MI PUNTO DE VISTA. Por Pilar García Cano.
Hace unos meses Donald Trump, presidente de Estados Unidos, firmó una ley reconociendo las adicciones como enfermedad, algo nuevo en el sistema sanitario y avalando su tratamiento médico. Los avances científicos de los últimos tiempos lo han demostrado.
Anna Rose Childress, neurocientífica clínica de la Universidad de Pennsyvania, nos dice que cuando nacemos todos llevamos en nuestro cerebro la necesidad de buscar alimentos para subsistir como especie. Y como herencia evolutiva llevamos también un sofisticado detector de recompensas cuya razón de ser no difiere demasiado del de las ratas, y que opera en el dominio de los instintos y los reflejos para garantizar que buscamos lo que necesitamos, y nos hace fijarnos en las imágenes, los sonidos y los olores que nos llevan hacia ello. Sistema diseñado para sobrevivir, pero que nos juega una mala pasada cuando podemos hacer realidad nuestros deseos las 24 horas del día.
Las últimas investigaciones apuntan a que el sistema de recompensa del cerebro tiene mecanismos diferentes para el ansia de consumir determinadas sustancias y para el placer. Esta ansia es efecto de la dopamina, un neurotranmisor. El placer es estimulado por los neurotranmisores en los “centros hedónicos”. Cuando los circuitos del ansia saturan los centros del placer surgen las adicciones y la persona lleva a cabo comportamientos o consume sustancias sin pensar en las consecuencias que pudieran traerle. Todo esto, debido a la enorme plasticidad del cerebro, que origina que afecte a las áreas de aprendizaje, es decir, aprendemos lo que no debemos. Sería una forma patológica de aprendizaje. Esto ha originado que se reconozca, entre otras, una adicción conductual: la ludopatía.
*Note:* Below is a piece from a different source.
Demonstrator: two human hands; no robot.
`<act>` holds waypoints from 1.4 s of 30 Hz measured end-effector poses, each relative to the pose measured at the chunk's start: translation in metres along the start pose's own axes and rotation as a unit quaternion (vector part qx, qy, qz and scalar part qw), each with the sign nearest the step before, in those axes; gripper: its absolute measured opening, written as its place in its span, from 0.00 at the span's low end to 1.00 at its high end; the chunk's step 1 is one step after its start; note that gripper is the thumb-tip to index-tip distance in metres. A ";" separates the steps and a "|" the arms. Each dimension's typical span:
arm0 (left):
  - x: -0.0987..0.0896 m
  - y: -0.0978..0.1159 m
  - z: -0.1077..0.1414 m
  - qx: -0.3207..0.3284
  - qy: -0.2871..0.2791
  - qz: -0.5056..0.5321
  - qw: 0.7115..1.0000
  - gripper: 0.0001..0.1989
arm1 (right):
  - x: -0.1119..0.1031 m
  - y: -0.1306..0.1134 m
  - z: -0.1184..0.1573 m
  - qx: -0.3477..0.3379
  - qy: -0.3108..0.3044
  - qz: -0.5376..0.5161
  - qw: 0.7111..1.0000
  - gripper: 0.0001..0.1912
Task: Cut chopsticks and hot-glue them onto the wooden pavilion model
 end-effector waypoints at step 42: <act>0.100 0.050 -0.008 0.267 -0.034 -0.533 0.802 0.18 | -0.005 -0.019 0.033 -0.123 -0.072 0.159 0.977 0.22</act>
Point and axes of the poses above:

La drogodependencia en la actualidad es una lacra social con más de 200.000 muertos anuales según Naciones Unidas, con enorme coste de sufrimiento personal y económico en términos de sanidad y pérdida de productividad, todavía sin tratamiento infalible
El cerebro, como es muy listo, nos alerta de que primero se empieza por hábitos no saludables y después se pasa a los hábitos destructivos. Como las conductas son actos complejos, no se sabe por qué unas personas caen en los lazos de la adicción y otros no.
La drogodependencia en la actualidad es una lacra social con más de 200.000 muertos anuales según Naciones Unidas, con enorme coste de sufrimiento personal y económico en términos de sanidad y pérdida de productividad, todavía sin tratamiento infalible. Lacra que no parece que vaya a terminar, al contrario, avanza alcanzando a segmentos de población cada vez más jóvenes. Su resolución, según los científicos, pasa por estrategias que garanticen más ayuda pública, más programas de prevención y más tratamientos.
Las campañas sanitarias de los últimos tiempos sobre consumo de alcohol y tabaco en los jóvenes, e incluso en niños de 12 años, van encaminadas en la línea de la prevención, ya que su consumo afecta a órganos importantes y, sobre todo, a un cerebro en formación.
La Asamblea Regional de Murcia ha aprobado que a los colegios de la Región se les dote de personal sanitario de enfermería. Yo creo que estos profesionales son las personas idóneas, junto con los maestros, para que en los últimos años de la educación primaria se realice un plan de formación e información a los alumnos sobre las adicciones.
Los centros de Educación Secundaria deben, a través del Departamento de Orientación, elaborar planes de trabajo conjunto con los estamentos sanitarios y policiales, al objeto de prevenir o atajar, en su caso, el consumo de estupefacientes, por ser las edades más vulnerables.
La familia, elemento social de primer orden, es el principal actor preventivo, potenciando hábitos de vida saludable desde la infancia. Con los hijos hay que hablar, y mucho, en la medida que puedan ir comprendiendo las cosas, enseñándoles a pensar antes de actuar para que sean reflexivos y autónomos en sus decisiones.
La salud mental de nuestros jóvenes está en juego.